▶ _Task to complete_
Write out the full listing exactly as given, minus the images.

▶ _Collected material_
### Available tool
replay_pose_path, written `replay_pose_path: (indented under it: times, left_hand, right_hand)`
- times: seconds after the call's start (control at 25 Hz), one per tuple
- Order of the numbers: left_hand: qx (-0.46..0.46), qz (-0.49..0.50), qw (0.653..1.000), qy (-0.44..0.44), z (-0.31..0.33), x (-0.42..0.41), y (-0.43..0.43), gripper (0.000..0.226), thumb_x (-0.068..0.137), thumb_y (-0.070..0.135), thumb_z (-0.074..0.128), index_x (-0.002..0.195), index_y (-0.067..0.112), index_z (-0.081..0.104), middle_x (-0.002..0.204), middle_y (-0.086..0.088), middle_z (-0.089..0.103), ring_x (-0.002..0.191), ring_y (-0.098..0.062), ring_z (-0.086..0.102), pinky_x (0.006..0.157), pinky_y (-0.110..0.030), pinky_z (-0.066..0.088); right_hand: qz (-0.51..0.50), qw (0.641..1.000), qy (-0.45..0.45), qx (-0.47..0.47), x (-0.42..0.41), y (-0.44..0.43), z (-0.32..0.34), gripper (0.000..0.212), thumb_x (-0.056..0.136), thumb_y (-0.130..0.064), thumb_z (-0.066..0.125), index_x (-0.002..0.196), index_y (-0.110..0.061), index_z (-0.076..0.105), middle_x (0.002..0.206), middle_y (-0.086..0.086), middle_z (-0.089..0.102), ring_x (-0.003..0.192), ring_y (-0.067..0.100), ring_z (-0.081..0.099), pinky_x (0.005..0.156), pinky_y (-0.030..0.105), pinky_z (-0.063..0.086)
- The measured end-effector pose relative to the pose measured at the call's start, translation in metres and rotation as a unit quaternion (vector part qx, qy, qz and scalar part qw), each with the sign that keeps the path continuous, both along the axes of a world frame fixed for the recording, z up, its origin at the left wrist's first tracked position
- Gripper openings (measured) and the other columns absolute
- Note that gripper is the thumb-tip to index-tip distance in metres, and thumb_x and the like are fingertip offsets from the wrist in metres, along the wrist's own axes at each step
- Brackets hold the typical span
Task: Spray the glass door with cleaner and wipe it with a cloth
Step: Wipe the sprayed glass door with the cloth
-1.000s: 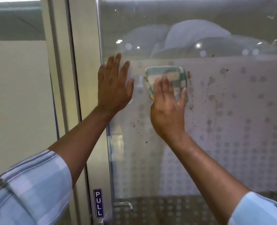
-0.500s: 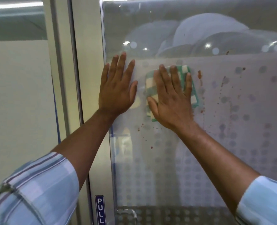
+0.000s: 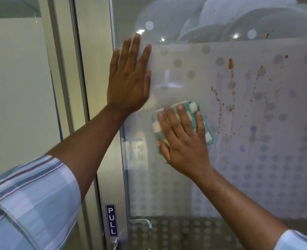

▶ _Task output_
### Available tool
replay_pose_path, written `replay_pose_path: (indented under it: times, left_hand, right_hand)`
- times: seconds after the call's start (control at 25 Hz), one per tuple
- Order of the numbers: left_hand: qx (-0.46..0.46), qz (-0.49..0.50), qw (0.653..1.000), qy (-0.44..0.44), z (-0.31..0.33), x (-0.42..0.41), y (-0.43..0.43), gripper (0.000..0.226), thumb_x (-0.068..0.137), thumb_y (-0.070..0.135), thumb_z (-0.074..0.128), index_x (-0.002..0.195), index_y (-0.067..0.112), index_z (-0.081..0.104), middle_x (-0.002..0.204), middle_y (-0.086..0.088), middle_z (-0.089..0.103), ring_x (-0.002..0.191), ring_y (-0.098..0.062), ring_z (-0.086..0.102), pinky_x (0.006..0.157), pinky_y (-0.110..0.030), pinky_z (-0.066..0.088); right_hand: qz (-0.51..0.50), qw (0.641..1.000), qy (-0.45..0.45), qx (-0.47..0.47), x (-0.42..0.41), y (-0.44..0.43), z (-0.32..0.34), gripper (0.000..0.212), thumb_x (-0.056..0.136), thumb_y (-0.130..0.064), thumb_z (-0.066..0.125), index_x (-0.002..0.196), index_y (-0.110..0.061), index_z (-0.076..0.105), middle_x (0.002..0.206), middle_y (-0.086..0.086), middle_z (-0.089..0.102), ring_x (-0.003..0.192), ring_y (-0.067..0.100), ring_z (-0.081..0.099), pinky_x (0.005..0.156), pinky_y (-0.030..0.105), pinky_z (-0.063..0.086)
- The measured end-effector pose relative to the pose measured at the call's start, translation in metres and rotation as a unit quaternion (vector part qx, qy, qz and scalar part qw), each with the sign that keeps the path continuous, both along the axes of a world frame fixed for the recording, z up, its origin at the left wrist's first tracked position
- Gripper openings (measured) and the other columns absolute
- Note that gripper is the thumb-tip to index-tip distance in metres, and thumb_x and the like are fingertip offsets from the wrist in metres, along the wrist's own axes at each step
- Brackets hold the typical span
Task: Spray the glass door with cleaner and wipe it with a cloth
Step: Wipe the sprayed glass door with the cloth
-1.000s: 
-0.500s: 
+0.000s: 

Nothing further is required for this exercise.